> _Work item_:
Search the entries below for the word "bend", then copy each line in which it is found.

Dataset entries
+-------+
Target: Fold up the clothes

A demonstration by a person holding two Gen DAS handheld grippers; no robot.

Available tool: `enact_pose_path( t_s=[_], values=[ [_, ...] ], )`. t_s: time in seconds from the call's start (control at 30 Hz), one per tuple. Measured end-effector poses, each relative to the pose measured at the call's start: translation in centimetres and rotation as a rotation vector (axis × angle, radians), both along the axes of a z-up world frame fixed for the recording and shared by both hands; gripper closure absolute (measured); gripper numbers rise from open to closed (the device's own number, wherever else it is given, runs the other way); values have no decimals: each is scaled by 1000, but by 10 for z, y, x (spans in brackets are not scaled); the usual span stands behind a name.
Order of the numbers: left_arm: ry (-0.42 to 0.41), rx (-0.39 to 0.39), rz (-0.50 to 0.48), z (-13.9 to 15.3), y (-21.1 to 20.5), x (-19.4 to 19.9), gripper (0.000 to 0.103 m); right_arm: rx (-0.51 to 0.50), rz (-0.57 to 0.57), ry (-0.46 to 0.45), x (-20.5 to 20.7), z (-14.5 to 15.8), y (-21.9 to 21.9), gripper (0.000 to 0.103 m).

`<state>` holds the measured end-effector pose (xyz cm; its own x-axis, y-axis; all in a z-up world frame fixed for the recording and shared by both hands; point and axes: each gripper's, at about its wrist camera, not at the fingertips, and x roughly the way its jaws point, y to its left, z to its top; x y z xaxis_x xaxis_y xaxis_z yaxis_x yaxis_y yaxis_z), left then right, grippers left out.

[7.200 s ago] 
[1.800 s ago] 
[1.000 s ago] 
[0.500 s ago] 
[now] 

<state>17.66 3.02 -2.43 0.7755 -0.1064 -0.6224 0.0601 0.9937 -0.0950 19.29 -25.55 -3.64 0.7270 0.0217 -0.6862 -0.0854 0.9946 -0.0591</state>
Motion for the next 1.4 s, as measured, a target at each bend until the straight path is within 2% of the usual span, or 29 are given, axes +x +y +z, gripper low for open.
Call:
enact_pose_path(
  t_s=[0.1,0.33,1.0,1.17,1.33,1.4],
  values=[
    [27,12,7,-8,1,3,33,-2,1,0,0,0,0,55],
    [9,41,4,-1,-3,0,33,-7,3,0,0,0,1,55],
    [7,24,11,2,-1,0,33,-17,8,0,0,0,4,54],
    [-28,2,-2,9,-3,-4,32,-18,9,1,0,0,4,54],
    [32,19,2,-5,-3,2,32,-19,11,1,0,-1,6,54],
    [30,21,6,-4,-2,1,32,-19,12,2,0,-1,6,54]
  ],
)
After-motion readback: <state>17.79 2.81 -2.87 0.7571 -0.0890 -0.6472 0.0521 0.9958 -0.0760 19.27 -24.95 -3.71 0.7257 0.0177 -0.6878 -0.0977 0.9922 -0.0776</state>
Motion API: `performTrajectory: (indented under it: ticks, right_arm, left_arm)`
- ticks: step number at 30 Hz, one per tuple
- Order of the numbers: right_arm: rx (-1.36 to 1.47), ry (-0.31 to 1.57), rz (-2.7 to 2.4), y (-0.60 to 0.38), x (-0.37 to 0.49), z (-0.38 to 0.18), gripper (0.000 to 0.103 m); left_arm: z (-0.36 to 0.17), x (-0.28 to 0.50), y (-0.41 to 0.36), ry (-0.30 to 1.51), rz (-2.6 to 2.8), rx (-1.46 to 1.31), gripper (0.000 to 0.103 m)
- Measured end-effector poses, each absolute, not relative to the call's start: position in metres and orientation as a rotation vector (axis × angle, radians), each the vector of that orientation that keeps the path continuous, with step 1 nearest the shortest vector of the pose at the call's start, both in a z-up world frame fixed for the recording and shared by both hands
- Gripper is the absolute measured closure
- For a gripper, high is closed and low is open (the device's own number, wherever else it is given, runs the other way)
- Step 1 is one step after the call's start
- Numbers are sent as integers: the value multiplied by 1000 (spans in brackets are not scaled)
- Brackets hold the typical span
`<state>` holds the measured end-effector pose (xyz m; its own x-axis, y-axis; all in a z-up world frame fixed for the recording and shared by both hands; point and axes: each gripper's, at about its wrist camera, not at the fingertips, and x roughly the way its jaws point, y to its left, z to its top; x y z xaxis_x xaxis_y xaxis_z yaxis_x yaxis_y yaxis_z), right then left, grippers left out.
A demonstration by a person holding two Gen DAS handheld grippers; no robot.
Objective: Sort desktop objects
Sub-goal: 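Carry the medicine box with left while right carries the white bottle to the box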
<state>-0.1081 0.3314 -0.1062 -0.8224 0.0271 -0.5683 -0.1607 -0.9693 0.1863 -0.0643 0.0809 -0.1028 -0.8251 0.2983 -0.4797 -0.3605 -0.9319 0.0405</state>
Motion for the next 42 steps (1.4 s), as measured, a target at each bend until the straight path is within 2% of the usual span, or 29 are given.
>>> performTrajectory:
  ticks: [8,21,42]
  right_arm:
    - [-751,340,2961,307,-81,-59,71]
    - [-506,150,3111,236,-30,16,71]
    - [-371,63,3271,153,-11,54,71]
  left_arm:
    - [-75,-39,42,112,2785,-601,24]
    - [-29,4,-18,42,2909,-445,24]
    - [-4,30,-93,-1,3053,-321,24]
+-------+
> _Exercise answer_:
Motion for the next 1.4 s, as measured, a target at each bend until the straight path is within 2% of the usual span, or 29 are given, axes +x +y +z, gripper low for open.
Motion for the next 42 steps (1.4 s), as measured, a target at each bend until the straight path is within 2% of the usual span, or 29 are given.

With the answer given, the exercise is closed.